A fotografia é outro ponto executado com maestria, registrando planos muito abertos simplesmente fantásticos, em contraste com planos fechados nas expressões dos personagens, conseguindo, apenas com as imagens, confrontar a imensidão do ambiente e a pequenez dos humanos diante dessa situação. A escolha do interior australiano foi muito feliz, pois o lugar já é conhecido por sua vastidão de ecossistemas, fazendo com que cada tomada ofereça algo novo ao plano de fundo. A trilha sonora também compõe perfeitamente, trazendo os temas certos em absolutamente todos os momentos necessários, assim como utiliza os sons do ambiente de forma excelente. Em uma produção de baixo orçamento, que já conta com uma estrela de Hollywood, é de suma importância que estes dois aspectos sejam executados com competência.

O grande desafio encontrado aqui, era transformar um curta de sete minutos em algo com uma duração plausível para um longa-metragem. Para fazer isso, a roteirista decidiu por inserir vários subplots, buscando inspiração nos mais diversos exemplares do gênero, desde o elemento da contagem regressiva, visto à exaustão em vários exemplos, até o amor paternal, observado recentemente no supracitado sul-coreano. Por mais que isto não necessariamente empobreça a história, a trama acaba ficando sem muita personalidade, pois a única novidade real trazida por ele se resume à tribo indígena, apresentada de forma rápida e sem muitas explicações.

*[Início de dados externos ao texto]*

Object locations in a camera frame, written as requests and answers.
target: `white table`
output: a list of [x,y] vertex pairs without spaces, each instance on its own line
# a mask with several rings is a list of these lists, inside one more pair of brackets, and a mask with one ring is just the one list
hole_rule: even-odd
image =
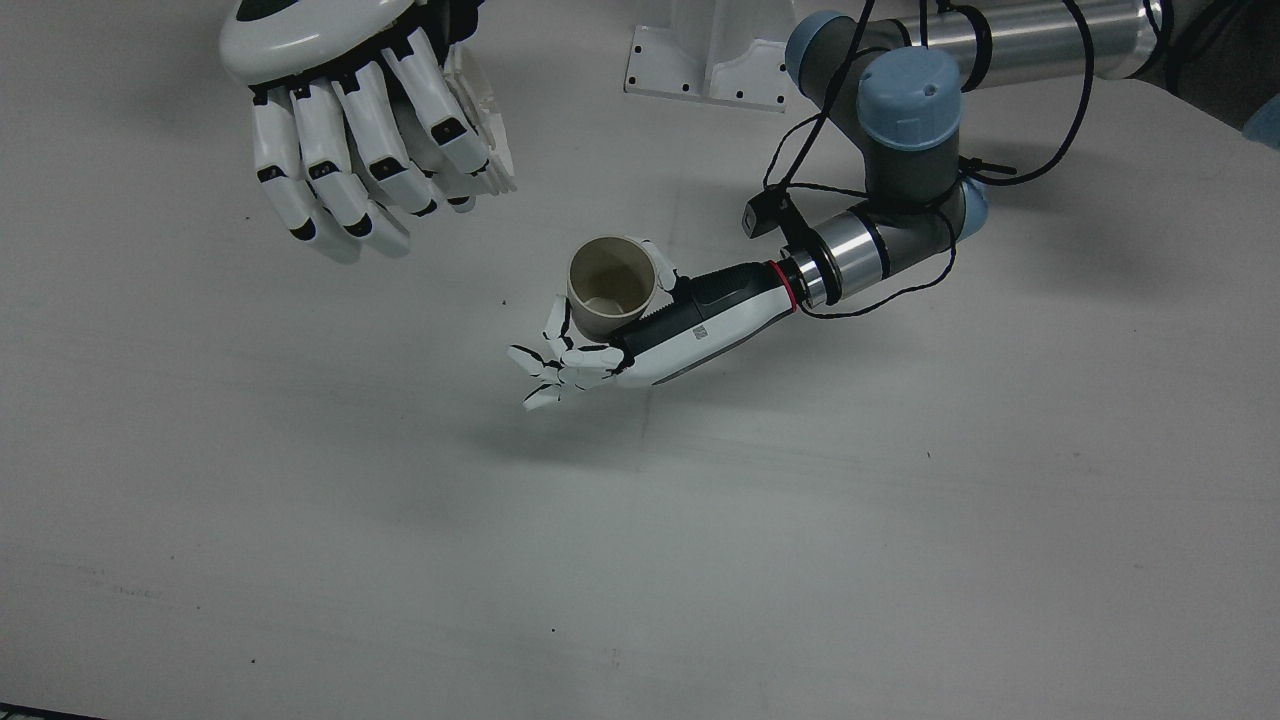
[[[1101,83],[940,287],[526,414],[503,348],[572,249],[776,256],[739,215],[812,105],[623,95],[631,4],[493,0],[520,191],[338,266],[253,181],[224,12],[0,12],[0,701],[1275,717],[1280,156]],[[974,94],[965,150],[1037,164],[1078,87]],[[804,174],[860,168],[832,132]]]

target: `silver metal cylinder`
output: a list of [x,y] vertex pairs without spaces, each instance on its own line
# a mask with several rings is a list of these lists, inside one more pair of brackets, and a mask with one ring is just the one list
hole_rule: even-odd
[[[1162,3],[1149,0],[1156,26]],[[1156,31],[1143,0],[1078,0],[1089,23],[1094,46],[1094,74],[1120,79],[1138,72],[1156,49]],[[982,9],[991,27],[991,64],[982,87],[1014,85],[1080,72],[1084,49],[1080,31],[1057,0],[1039,0]],[[918,17],[900,18],[913,45],[920,44]],[[928,18],[929,47],[946,50],[963,73],[973,70],[978,40],[969,18],[960,13]]]
[[[823,258],[788,247],[800,270],[810,307],[838,302],[856,292],[897,274],[951,246],[951,231],[961,232],[965,220],[965,195],[957,190],[938,208],[951,223],[936,213],[876,213],[865,204],[851,208],[818,224]],[[828,287],[820,263],[829,263],[838,287]]]

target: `metal bracket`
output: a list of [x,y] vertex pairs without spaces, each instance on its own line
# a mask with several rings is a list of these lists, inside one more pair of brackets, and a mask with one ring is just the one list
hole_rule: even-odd
[[626,92],[781,113],[792,0],[645,0]]

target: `robotic hand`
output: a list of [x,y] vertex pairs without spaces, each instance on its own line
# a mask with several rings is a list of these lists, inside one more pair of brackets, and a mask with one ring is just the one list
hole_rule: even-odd
[[257,179],[294,237],[338,263],[408,252],[388,210],[465,213],[513,190],[502,117],[460,45],[483,0],[241,0],[227,70],[253,91]]
[[671,302],[622,325],[603,345],[580,346],[570,336],[568,302],[557,295],[543,329],[550,357],[518,345],[507,348],[507,355],[540,383],[525,397],[526,410],[603,384],[635,388],[664,383],[739,346],[797,307],[795,287],[801,279],[790,260],[745,263],[689,278],[650,241],[640,245],[654,263],[658,287]]

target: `cup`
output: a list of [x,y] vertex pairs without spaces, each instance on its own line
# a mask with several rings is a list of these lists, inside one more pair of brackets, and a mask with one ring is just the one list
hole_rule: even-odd
[[591,341],[639,318],[653,296],[657,270],[640,242],[630,237],[588,241],[568,264],[568,307],[577,329]]

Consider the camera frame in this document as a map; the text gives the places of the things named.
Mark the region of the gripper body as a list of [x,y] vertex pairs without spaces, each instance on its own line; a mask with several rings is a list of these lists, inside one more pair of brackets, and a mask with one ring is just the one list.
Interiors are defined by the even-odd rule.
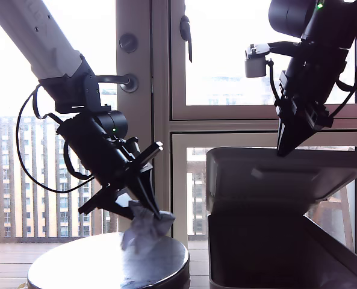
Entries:
[[78,208],[80,214],[88,214],[99,207],[105,196],[118,197],[128,181],[145,171],[151,171],[153,166],[153,146],[149,145],[140,152],[136,140],[126,143],[120,140],[102,140],[92,150],[78,152],[82,164],[92,172],[102,188],[90,200]]
[[333,117],[325,103],[346,66],[347,49],[310,42],[276,42],[273,52],[290,56],[281,73],[276,112],[284,125],[330,128]]

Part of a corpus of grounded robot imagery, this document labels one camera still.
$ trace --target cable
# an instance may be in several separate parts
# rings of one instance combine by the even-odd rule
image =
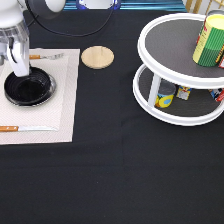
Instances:
[[[41,26],[43,29],[47,30],[48,32],[50,33],[53,33],[53,34],[56,34],[56,35],[60,35],[60,36],[67,36],[67,37],[86,37],[86,36],[90,36],[92,34],[95,34],[97,32],[99,32],[100,30],[102,30],[105,25],[107,24],[107,22],[109,21],[110,17],[112,16],[113,14],[113,11],[114,11],[114,5],[115,5],[115,0],[114,0],[114,3],[112,5],[112,9],[111,9],[111,12],[110,12],[110,15],[109,17],[107,18],[107,20],[105,21],[105,23],[100,27],[98,28],[97,30],[93,31],[93,32],[90,32],[90,33],[86,33],[86,34],[67,34],[67,33],[62,33],[62,32],[57,32],[57,31],[54,31],[54,30],[51,30],[47,27],[45,27],[44,25],[42,25],[38,20],[37,18],[35,18],[35,15],[33,14],[31,8],[30,8],[30,5],[29,5],[29,0],[25,0],[25,3],[26,3],[26,7],[28,9],[28,11],[30,12],[31,16],[33,17],[33,19],[36,21],[36,23]]]
[[[13,37],[9,37],[9,49],[10,49],[10,54],[11,54],[12,60],[13,60],[15,63],[17,63],[17,61],[15,60],[14,55],[13,55],[13,53],[12,53],[13,44],[14,44],[14,38],[13,38]]]
[[[33,19],[27,26],[28,27],[32,26],[34,24],[34,22],[35,22],[35,19]]]

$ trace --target round wooden disk
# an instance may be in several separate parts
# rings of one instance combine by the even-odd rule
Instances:
[[[106,47],[94,46],[83,51],[81,58],[86,66],[101,69],[106,68],[113,62],[114,54]]]

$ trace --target white shelf tier
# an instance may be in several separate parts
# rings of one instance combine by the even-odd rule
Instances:
[[[206,115],[198,116],[198,117],[175,116],[175,115],[166,113],[165,112],[166,109],[163,109],[163,111],[161,111],[161,109],[157,109],[156,107],[149,106],[147,100],[142,96],[140,89],[139,89],[139,79],[145,69],[148,69],[148,68],[143,64],[136,72],[135,78],[133,80],[133,92],[134,92],[135,98],[138,101],[138,103],[140,104],[140,106],[146,112],[151,114],[152,116],[154,116],[162,121],[165,121],[167,123],[171,123],[171,124],[175,124],[175,125],[195,126],[195,125],[202,125],[202,124],[208,123],[208,122],[216,119],[224,111],[224,102],[223,101],[220,104],[217,103],[217,108],[215,108],[210,113],[208,113]]]
[[[158,26],[161,23],[172,21],[172,20],[204,21],[204,19],[205,19],[205,16],[203,15],[190,14],[190,13],[177,13],[177,14],[171,14],[171,15],[159,17],[151,21],[150,23],[148,23],[142,30],[141,35],[139,37],[139,41],[138,41],[138,52],[143,63],[155,74],[159,75],[160,77],[170,82],[173,82],[179,85],[197,88],[197,89],[224,88],[224,77],[201,78],[201,77],[190,76],[190,75],[179,73],[177,71],[173,71],[163,66],[162,64],[160,64],[158,60],[155,60],[153,56],[150,55],[150,53],[147,51],[145,46],[145,39],[147,34],[150,32],[150,30],[152,30],[154,27]]]

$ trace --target green can
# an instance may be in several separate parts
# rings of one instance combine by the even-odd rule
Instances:
[[[212,14],[204,22],[193,60],[202,66],[215,66],[224,51],[224,15]]]

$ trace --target black tablecloth
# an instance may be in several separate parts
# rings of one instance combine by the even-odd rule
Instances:
[[[102,70],[80,62],[72,143],[0,147],[0,223],[224,222],[224,115],[202,126],[175,126],[146,113],[132,92],[142,64],[139,34],[168,13],[116,11],[86,38],[30,28],[31,48],[82,52],[102,45],[115,60]],[[108,14],[63,12],[44,22],[78,34],[95,30]]]

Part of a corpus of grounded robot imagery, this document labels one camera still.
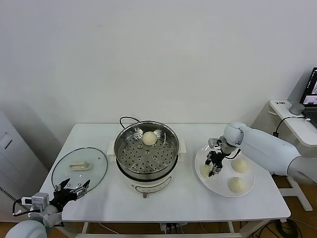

Esse enxerto acabou exigindo muito da montagem do longa, que cometeu vários deslizes, especialmente no primeiro ato. Cenas que trazem momentos de muita tensão são interrompidas abruptamente por situações que não possuem relação direta com o que estávamos assistindo, e isso acaba causando uma especie de distanciamento no ritmo do filme. Por conta disso, a apresentação dos tais nativos também ficou extremamente comprometida, o que foi uma pena, pois o mote deles, mantendo o sinal de esperança caso aquela situação se normalizasse, por si só já renderia um filme de qualidade.

Apesar da necessidade de inserir essas subtramas para compor a história, a medula da obra é a relação de Andy e Rosie. A ligação entre eles e a quantidade de provações que o pai é obrigado a passar – a maioria devido à idade da filha – é de uma sensibilidade ímpar, sendo difícil não torcer pelo desfecho feliz. E essa nossa ânsia para que tudo se resolva, reflete a condição humana de resiliência, buscando a permanência da espécie a todo custo. Chega a ser curioso, se analisarmos essa situação por uma visão macro, porque continuamos sobrevivendo e acreditando num final onde tudo se solucione, mesmo sem a indicação de que isso realmente irá acontecer.

Em resumo, a obra torna-se uma experiência agradável para o público que consegue embarcar na história, algo natural devido à temática da família em busca da sobrevivência. Para quem possui alguma bagagem de filmes de apocalipse zumbi, a narrativa pode se tornar previsível, mas não estraga a possibilidade de reflexões e nem a emocionante sequência final. Mesmo evidenciando erros e não entrando no hall das obras históricas do gênero, o longa certamente vale o tempo investido.